OMC Jadi Andalan Utama Sebelum Jendela Atmosfer Tertutup
Operasi modifikasi cuaca menjadi prioritas karena dinilai paling efektif mendatangkan hujan buatan di wilayah rawan. Pelaksanaannya bergantung pada kondisi atmosfer yang masih memungkinkan, sehingga pemerintah berupaya memaksimalkan selama jendela waktu masih terbuka.
"Karena bagaimanapun yang paling efektif ini memang OMC. Operasi Modifikasi Cuaca. Dan mumpung kita masih punya window untuk melakukan Operasi Modifikasi Cuaca ini kita minta saran dari OMC," kata dia.
Selain OMC, pemerintah menyiapkan water bombing untuk memadamkan titik api dari udara serta pengerahan pasukan darat untuk patroli dan pemadaman langsung di lapangan. Kombinasi tiga instrumen ini diharapkan menekan luas area terdampak sebelum musim hujan tiba.
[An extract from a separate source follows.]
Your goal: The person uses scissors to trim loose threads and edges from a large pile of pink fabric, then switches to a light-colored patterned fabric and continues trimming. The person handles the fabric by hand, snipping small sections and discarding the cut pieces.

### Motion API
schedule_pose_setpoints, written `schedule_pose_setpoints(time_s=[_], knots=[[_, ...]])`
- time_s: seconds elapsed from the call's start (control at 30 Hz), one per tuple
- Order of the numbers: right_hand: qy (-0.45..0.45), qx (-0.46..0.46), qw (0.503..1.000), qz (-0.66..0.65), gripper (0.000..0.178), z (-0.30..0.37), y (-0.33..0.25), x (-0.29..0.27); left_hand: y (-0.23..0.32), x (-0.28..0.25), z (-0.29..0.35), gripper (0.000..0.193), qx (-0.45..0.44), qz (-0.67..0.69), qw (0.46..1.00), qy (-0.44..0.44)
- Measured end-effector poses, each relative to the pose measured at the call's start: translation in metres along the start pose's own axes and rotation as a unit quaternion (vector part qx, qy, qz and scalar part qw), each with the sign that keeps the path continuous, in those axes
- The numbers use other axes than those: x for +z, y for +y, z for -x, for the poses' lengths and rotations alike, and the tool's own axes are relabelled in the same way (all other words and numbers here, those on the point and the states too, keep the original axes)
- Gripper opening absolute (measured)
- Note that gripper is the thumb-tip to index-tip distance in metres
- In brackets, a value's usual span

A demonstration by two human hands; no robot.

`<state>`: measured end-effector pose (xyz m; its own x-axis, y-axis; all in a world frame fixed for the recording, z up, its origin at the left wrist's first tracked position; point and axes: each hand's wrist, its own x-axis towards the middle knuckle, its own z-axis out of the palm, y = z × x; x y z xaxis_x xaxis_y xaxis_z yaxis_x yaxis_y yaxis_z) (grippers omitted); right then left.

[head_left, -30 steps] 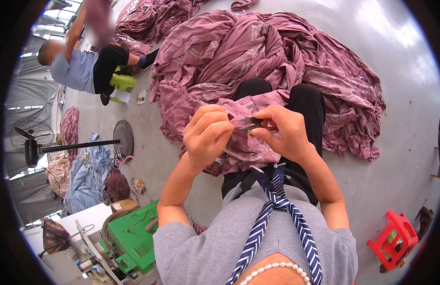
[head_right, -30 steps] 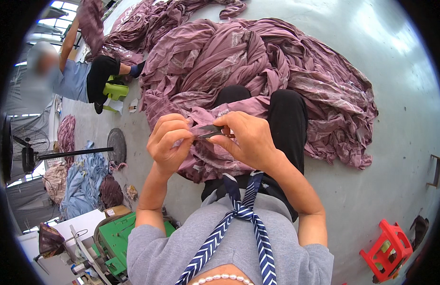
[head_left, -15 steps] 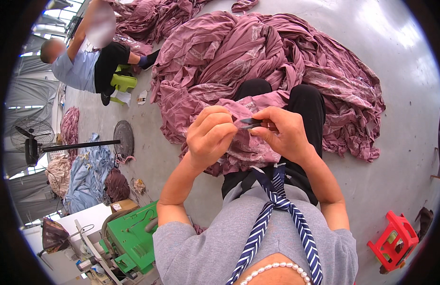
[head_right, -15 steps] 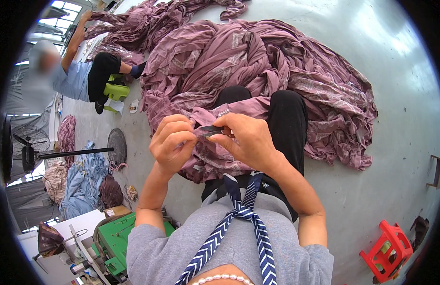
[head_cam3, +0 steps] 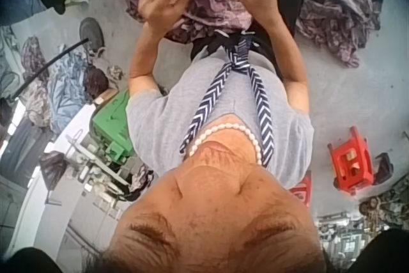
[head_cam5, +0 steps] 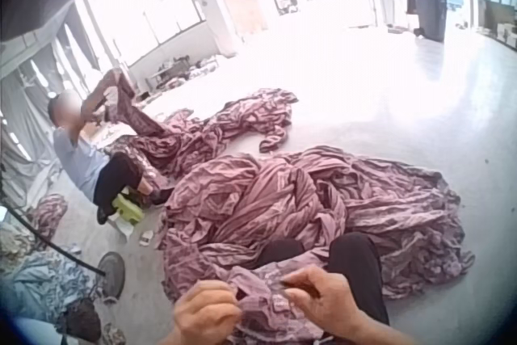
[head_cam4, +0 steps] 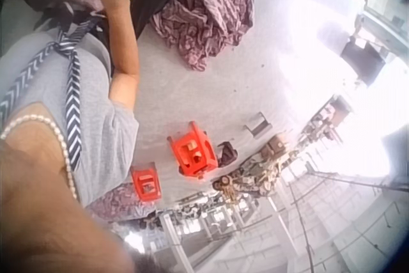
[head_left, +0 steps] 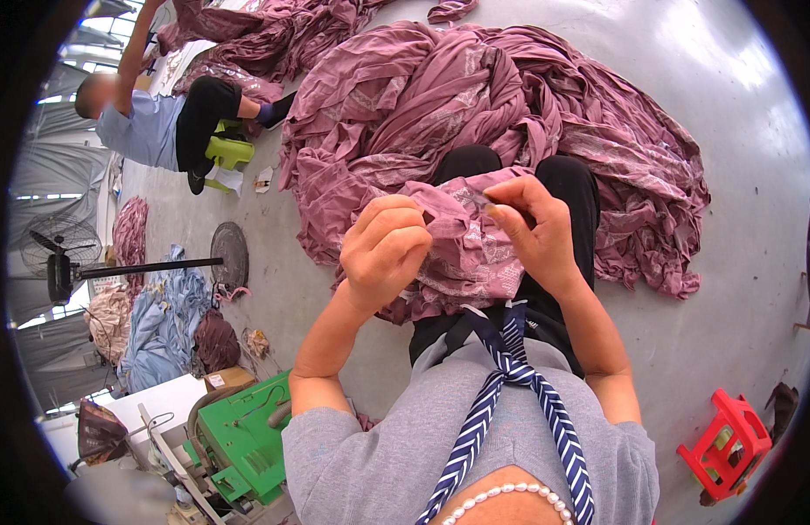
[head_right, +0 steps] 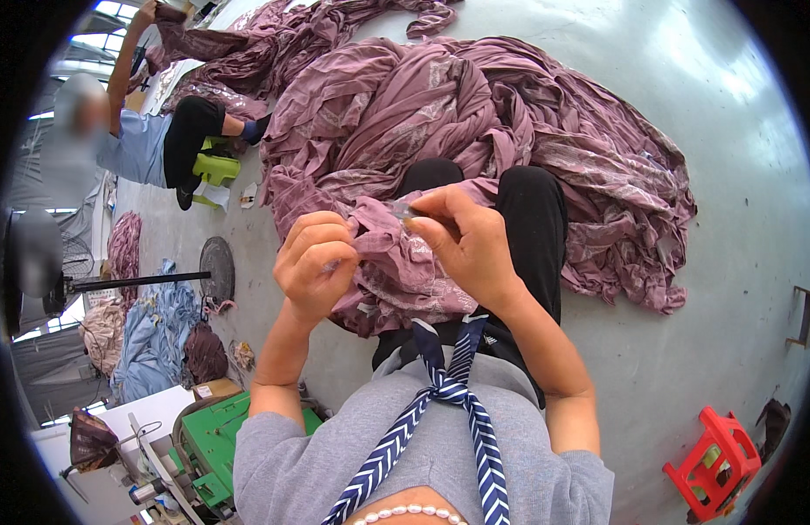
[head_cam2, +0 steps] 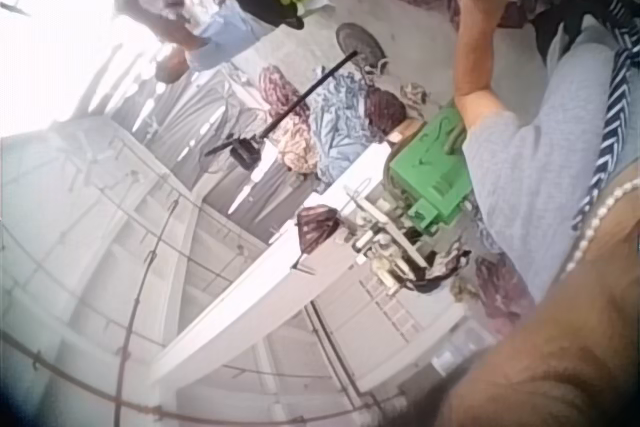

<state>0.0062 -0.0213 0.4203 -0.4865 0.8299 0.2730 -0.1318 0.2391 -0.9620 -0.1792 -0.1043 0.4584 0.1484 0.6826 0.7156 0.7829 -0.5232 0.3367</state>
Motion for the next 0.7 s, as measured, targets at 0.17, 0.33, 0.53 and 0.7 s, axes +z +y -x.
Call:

September: Puncak Kekeringan dan Titik Api
September secara historis menjadi bulan dengan konsentrasi karhutla tertinggi di Indonesia. Kondisi el Nino atau kemarau panjang yang memperpanjang musim kering membuat lahan gambut dan hutan lebih rentan terbakar, terutama di wilayah yang memiliki lapisan gambut tebal.
Pemerintah sebelumnya telah menutup sembilan taman nasional yang masuk kategori rawan karhutla. Gunung Gede Pangrango juga kembali ditutup untuk pendakian karena risiko kebakaran yang masih tinggi, menyusul kebijakan serupa di kawasan konservasi lain.
Langkah penutupan area ini merupakan bagian dari upaya preventif sekaligus membatasi aktivitas manusia yang kerap menjadi pemicu utama kebakaran. Keputusan ini diambil setelah penilaian lapangan menunjukkan tingkat kerawanan yang melampaui ambang aman.
Koordinasi Lintas Lembaga dan Kesiapan Operasi
Operasi penanganan karhutla melibatkan koordinasi antara Kementerian Kehutanan, BMKG, Badan Nasional Penanggulangan Bencana (BNPB), serta pemerintah daerah di provinsi rawan. Ketersediaan pesawat untuk water bombing dan peralatan OMC disesuaikan dengan sebaran titik panas yang terpantau satelit.
Petugas di lapangan juga diperkuat untuk mempercepat respons terhadap munculnya titik api baru. Kecepatan pemadaman sejak deteksi awal menjadi kunci mencegah kebakaran meluas ke lahan gambut yang sulit dipadamkan setelah terbakar dalam.
Masyarakat di sekitar kawasan hutan diimbau tidak membuka lahan dengan cara membakar. Pelanggaran terhadap larangan ini dapat dikenakan sanksi pidana sesuai peraturan perundang-undangan yang berlaku.